Gegen "mehrstufige" Komplexität innerhalb desselben Regelwerks habe ich erst einmal nichts einzuwenden. Das existiert sogar eigentlich sehr oft in Form von Optionalregeln, Fortgeschrittenenregeln, Sonderregeln und sonstigen Regelerweiterungen/-alternativen, sowie Hausregeln.
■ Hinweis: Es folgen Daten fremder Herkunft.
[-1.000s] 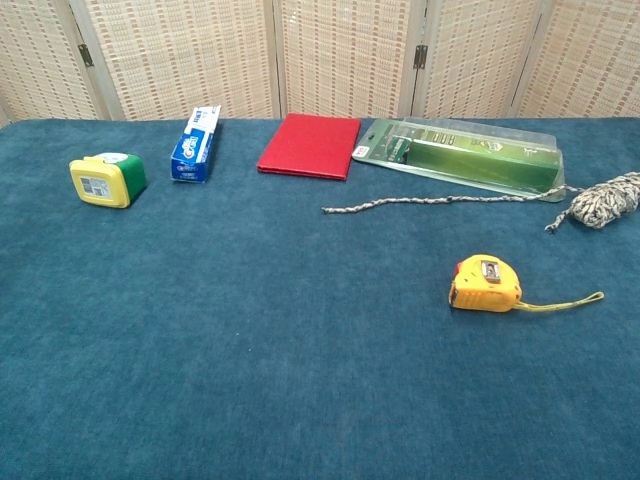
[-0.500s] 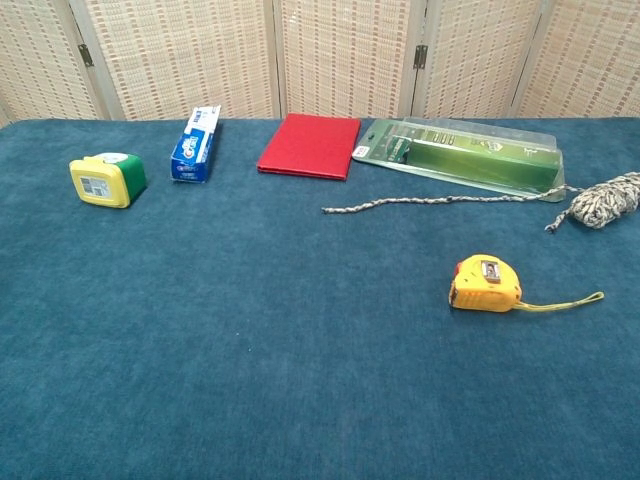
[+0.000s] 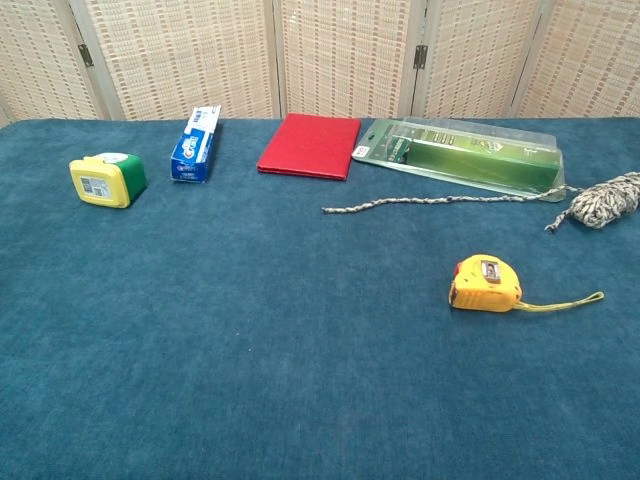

Natürlich in unterschiedlicher Ausprägung je nach Rollenspiel.
Aber in welchem Falle haben diese abgestuften Regeln je geholfen einem Spieler den Einstieg in ein Regelsystem auf so entscheidende Weise zu erleichtern, daß man es als einen kritischen Erfolgsfaktor eines (auch) auf Einsteiger ausgerichteten Rollenspiels ansehen müßte? - Mir ist keiner bekannt.
Ich kenne Rollenspieleinsteiger in vielen, sehr unterschiedlich komplexen und unterschiedlich verständlichen Systemen. - Ich kann mich da an Keine und Keinen erinnern, bei denen die Regelkomplexität nicht durch die aufgeschlossene und hilfsbereite Gruppe aufgefangen und nur sehr dosiert weitergegeben wurde.
In einer miteinander freundschaftlich umgehenden Gruppe unterstützen die erfahreneren Spieler die Neuen. Und sie erklären die notwendigen "Handgriffe" in einer Detailtiefe, daß der Neuling nicht gleich glasige Augen bekommt, sondern sich erst einmal auf das Spielen seines Charakters einlassen kann. Das Regelwerk kommt so nach und nach. So war es bislang immer der Fall.
Klar, das geht wieder von den vorher existierenden "Knowhow-Trägern" aus. Aber ist heute denn ein Einstieg ohne jeglichen Kontakt zu anderen, die mit Rollenspielen schon mal in Kontakt geraten sind, denn wirklich so verbreitet, daß sich das merkbar auf die Anzahl an Rollenspieleinsteigern auswirkt?